AstraZeneca research shows significant gaps in online sources of information for lung cancer patients

Outdated or complex information prevails in 11 studied countries, potentially inhibiting patients’ ability to make informed decisions about their care


AstraZeneca today presented a systematic analysis of the online lung cancer information landscape at the European Lung Cancer Congress (ELCC) 2019 in Geneva, Switzerland. The research revealed that information on lung cancer can be difficult to access for patients and caregivers, is often outdated and sometimes inaccurate. While the quality and accessibility of information varied considerably between the 11 countries studied, including the US, Japan, Canada, and across Europe, gaps in information were identified across all regions.1

The analysis of 885 websites shows that although sources of information differed between countries, globally news sources were the leading type of website (42%). The impact of news media content requires careful consideration if patients are to have balanced information. The research also shows that information on treatment options, when available, was often either too complex or too high-level and incomplete. Chemotherapy was the most frequently mentioned treatment option, included in 58% of sources, followed by radiation therapy (44%), surgery (40%), Immuno-Oncology (IO) therapies (38%) and targeted therapies (33%) 

Anne-Marie Baird, PhD, Lung Cancer Europe said: “More and more people impacted by lung cancer use the internet as their primary source of information.
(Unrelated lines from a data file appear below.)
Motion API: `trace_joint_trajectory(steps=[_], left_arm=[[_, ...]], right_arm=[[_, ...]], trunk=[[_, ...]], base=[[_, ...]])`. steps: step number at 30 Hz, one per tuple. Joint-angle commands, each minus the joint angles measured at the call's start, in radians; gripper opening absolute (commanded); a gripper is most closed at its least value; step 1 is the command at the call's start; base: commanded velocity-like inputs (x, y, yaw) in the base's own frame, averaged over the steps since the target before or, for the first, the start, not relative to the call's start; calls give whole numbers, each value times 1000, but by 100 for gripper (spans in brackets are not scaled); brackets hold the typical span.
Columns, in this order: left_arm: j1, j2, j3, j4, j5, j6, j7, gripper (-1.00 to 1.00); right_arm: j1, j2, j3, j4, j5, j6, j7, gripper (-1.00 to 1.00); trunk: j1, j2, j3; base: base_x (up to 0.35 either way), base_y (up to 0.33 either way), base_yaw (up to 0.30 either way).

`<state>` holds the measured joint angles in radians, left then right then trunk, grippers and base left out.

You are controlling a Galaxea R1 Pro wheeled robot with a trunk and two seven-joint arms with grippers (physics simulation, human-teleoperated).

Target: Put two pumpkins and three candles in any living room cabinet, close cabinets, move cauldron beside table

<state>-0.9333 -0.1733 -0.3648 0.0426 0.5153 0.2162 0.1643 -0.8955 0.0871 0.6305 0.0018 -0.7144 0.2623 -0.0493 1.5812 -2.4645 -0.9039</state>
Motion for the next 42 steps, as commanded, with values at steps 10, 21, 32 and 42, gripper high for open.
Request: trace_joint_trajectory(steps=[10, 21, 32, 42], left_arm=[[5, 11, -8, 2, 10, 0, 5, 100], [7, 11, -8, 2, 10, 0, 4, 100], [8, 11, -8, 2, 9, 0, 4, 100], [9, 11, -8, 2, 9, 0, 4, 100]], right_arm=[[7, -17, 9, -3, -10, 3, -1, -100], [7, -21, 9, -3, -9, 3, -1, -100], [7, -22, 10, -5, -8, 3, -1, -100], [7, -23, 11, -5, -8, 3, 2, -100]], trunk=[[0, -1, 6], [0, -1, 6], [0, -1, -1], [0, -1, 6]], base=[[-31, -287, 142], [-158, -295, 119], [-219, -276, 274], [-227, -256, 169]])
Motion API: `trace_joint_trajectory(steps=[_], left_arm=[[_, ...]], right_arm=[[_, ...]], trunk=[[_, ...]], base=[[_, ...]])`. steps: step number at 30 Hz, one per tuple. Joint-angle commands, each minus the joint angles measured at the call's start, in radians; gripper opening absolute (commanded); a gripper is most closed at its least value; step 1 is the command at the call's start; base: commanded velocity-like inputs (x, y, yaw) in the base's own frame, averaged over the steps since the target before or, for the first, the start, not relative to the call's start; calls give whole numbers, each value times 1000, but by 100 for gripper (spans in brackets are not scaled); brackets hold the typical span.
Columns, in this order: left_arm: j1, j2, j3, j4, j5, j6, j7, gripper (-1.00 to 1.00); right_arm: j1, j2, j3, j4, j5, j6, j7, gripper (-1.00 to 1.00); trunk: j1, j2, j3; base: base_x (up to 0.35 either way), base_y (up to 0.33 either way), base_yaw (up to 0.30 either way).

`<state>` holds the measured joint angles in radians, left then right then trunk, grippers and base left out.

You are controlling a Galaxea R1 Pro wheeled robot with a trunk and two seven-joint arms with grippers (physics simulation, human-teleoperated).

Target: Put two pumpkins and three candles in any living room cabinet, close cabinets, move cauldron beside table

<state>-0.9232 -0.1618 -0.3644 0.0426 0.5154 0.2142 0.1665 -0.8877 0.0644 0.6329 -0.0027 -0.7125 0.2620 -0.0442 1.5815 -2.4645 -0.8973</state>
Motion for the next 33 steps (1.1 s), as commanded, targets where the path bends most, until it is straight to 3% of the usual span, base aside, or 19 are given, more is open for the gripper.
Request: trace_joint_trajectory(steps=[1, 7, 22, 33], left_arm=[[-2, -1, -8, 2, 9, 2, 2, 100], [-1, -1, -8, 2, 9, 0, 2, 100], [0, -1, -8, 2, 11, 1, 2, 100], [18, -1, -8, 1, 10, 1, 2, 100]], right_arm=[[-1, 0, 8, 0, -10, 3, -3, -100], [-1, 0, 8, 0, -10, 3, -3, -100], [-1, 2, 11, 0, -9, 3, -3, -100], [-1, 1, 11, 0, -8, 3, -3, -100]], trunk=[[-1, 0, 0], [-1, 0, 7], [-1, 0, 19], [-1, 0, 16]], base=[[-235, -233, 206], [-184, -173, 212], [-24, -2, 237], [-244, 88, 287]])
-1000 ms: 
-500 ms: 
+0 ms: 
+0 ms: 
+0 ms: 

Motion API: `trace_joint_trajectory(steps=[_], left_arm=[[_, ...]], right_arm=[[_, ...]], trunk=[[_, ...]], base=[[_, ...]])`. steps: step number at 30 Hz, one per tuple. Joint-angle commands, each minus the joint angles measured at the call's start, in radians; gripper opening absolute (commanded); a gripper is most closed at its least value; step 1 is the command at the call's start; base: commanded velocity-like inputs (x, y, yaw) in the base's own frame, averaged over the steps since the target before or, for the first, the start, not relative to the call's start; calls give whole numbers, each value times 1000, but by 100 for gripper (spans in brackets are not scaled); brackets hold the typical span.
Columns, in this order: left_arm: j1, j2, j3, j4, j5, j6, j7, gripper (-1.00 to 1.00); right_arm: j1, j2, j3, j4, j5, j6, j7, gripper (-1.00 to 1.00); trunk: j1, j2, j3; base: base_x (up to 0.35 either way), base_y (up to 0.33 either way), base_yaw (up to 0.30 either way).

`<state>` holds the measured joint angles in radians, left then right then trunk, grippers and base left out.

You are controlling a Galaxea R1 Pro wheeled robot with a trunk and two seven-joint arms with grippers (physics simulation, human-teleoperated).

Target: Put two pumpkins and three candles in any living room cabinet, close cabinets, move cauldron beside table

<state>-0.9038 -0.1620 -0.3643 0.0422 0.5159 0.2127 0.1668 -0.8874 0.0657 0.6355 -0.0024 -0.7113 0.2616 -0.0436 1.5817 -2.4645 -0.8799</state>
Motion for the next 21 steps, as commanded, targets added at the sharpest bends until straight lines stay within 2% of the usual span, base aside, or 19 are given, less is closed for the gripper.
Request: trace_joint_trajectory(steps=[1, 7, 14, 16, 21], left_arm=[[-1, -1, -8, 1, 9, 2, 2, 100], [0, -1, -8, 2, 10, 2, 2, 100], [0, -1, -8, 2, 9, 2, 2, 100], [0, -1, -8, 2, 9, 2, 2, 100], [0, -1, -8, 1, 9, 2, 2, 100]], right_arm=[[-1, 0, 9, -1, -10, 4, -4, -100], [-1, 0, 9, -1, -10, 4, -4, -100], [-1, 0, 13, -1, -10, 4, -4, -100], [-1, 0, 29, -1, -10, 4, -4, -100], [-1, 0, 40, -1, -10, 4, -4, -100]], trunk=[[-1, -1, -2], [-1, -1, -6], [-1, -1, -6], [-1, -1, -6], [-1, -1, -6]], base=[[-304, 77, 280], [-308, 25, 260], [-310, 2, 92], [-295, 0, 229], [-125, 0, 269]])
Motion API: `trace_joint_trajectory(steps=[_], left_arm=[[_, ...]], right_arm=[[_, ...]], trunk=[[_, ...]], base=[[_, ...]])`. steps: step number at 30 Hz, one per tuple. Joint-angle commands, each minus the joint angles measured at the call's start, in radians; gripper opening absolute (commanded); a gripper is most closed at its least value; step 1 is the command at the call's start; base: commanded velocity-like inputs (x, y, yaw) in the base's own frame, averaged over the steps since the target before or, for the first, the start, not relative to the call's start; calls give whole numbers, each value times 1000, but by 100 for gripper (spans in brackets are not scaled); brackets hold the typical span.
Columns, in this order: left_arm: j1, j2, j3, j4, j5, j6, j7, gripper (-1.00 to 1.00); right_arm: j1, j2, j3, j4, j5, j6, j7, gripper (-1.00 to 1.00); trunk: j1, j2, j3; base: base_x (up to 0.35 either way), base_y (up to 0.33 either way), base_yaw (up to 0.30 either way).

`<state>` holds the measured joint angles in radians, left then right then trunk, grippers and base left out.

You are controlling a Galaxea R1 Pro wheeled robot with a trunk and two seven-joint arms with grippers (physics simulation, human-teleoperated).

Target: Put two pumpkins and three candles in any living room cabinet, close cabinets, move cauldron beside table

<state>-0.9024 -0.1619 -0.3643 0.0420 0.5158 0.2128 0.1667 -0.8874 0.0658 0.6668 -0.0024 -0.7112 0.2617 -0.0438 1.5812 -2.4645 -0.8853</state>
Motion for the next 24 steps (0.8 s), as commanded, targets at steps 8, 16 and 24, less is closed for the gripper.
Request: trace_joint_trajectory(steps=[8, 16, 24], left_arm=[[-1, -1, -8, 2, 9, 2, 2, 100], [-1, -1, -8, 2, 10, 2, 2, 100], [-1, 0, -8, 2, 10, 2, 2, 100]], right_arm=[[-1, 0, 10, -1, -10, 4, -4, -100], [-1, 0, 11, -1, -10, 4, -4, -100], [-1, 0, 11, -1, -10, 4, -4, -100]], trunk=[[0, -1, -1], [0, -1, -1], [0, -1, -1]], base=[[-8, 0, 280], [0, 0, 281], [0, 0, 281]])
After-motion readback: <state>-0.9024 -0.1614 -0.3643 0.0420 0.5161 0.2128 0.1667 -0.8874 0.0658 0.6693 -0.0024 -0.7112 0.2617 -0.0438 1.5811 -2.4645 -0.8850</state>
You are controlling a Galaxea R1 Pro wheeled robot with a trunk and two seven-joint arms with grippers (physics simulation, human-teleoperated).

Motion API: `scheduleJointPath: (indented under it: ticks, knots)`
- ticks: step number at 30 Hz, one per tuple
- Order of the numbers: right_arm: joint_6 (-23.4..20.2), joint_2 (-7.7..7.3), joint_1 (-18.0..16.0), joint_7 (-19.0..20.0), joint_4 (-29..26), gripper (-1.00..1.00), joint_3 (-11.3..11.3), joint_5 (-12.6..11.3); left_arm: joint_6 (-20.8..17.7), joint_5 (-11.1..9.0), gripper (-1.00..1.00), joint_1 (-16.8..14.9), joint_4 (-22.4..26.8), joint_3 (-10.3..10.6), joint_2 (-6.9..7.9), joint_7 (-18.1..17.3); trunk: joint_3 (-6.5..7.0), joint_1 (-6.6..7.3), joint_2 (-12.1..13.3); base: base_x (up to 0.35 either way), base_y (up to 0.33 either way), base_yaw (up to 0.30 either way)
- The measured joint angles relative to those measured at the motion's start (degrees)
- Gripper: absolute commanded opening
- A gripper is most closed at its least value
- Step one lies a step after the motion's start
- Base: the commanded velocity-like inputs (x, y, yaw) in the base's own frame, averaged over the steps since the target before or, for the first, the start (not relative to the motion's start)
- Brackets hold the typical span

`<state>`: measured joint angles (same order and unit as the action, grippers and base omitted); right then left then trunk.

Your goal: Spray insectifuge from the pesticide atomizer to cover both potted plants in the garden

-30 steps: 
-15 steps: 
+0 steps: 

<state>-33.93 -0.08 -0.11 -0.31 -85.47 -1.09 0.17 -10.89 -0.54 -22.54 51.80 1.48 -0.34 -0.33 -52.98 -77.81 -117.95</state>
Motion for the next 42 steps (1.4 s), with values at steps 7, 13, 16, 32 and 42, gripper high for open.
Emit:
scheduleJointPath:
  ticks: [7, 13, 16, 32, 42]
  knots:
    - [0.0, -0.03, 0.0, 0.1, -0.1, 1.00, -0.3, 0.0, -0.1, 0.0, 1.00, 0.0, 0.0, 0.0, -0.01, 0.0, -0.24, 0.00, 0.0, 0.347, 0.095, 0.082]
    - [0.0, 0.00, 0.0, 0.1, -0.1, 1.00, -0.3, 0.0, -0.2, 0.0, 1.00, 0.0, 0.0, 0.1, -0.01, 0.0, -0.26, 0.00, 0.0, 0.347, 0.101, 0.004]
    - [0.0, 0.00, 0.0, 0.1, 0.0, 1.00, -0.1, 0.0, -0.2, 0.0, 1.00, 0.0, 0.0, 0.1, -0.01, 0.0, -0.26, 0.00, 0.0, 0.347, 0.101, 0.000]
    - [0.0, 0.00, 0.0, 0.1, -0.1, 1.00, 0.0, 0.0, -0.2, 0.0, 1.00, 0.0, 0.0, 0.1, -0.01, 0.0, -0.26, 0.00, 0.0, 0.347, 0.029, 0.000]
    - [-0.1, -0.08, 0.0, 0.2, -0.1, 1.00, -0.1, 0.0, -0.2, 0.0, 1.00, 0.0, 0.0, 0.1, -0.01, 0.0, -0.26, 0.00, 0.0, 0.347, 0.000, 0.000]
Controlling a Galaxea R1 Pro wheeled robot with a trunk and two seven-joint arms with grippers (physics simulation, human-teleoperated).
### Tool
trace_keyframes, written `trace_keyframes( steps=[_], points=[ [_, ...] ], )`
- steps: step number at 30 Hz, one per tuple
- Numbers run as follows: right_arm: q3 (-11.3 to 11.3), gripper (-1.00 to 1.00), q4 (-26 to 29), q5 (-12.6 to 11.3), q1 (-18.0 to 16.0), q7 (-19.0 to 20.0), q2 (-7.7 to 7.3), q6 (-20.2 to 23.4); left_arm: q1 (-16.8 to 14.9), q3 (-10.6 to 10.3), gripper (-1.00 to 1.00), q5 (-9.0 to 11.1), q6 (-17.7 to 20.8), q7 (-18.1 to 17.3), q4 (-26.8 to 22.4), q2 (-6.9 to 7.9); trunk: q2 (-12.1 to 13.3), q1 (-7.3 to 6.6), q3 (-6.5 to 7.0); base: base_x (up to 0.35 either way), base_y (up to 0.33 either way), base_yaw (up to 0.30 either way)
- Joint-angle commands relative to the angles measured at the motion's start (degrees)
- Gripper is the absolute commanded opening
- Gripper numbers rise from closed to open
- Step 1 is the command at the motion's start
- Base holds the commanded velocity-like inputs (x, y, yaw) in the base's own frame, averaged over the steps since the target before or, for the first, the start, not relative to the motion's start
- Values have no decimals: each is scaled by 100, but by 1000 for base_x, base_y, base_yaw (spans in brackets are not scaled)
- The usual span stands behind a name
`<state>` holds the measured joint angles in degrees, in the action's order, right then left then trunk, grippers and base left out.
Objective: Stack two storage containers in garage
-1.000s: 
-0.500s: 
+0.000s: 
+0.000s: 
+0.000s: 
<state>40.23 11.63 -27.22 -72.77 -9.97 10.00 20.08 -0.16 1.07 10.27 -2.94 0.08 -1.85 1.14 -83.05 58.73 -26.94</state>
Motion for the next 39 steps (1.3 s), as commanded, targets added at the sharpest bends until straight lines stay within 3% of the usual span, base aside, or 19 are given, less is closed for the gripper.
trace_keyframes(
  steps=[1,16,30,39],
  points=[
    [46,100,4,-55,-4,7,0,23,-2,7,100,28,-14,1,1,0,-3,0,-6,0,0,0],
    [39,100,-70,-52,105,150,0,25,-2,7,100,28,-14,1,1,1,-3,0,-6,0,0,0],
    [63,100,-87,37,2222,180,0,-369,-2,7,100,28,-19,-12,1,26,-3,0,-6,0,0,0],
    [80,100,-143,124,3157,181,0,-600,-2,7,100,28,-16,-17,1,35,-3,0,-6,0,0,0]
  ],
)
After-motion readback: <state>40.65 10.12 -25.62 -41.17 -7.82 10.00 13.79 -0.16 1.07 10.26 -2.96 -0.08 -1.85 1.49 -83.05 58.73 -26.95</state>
However, this information is not necessarily accurate or accessible, and can lack context for most patients. There is a need for community stakeholders to work together to ensure clear, curated and easily understandable information is readily available for patients in their own languages.”

Paul Naish, Director, Oncology Advocacy & Government Affairs at AstraZeneca, said: “These findings confirm anecdotal evidence suggesting a considerable patient information gap. As scientific understanding in cancer continues to advance, it is critical that patients looking to learn more about their disease and potential treatment options can find the information they need.” 

The research showed that high quality information is available, but action may be needed to help patients find it in the wider information landscape. Search engine optimisation of content from patient group/professional organisation/healthcare provider organisation websites was good for general search terms (e.g. “information on lung cancer” or “different types of lung cancer”). However, when the search terms were more specific, for example “biomarker testing” or “chemoradiotherapy” (added to “lung cancer”) these websites appeared much less frequently.

Further analysis also showed: 

· 65% of sources provided information on differences between non-small cell and small cell lung cancer and but only 29% explained the staging of disease

· Point mutations, such as those in the epidermal growth factor receptor (EGFR) or anaplastic lymphoma kinase (ALK) genes were highlighted in only 35% of information sources, with 19% noting the availability of testing for these 

· 23% of information sources mentioned IO biomarkers (including programmed cell death-1 [PD-1] or programmed death-ligand 1 [PD-L1]) and 11% cited potential testing options to identify patients eligible for these



1. Naish P, Purdy E. Information for Lung Cancer Patients and Their Caregivers: A Systematic Analysis of the Online Landscape. Abstract 202P. Presented at the European Lung Cancer Congress (ELCC 2019), 10-13 April 2019, Geneva, Switzerland.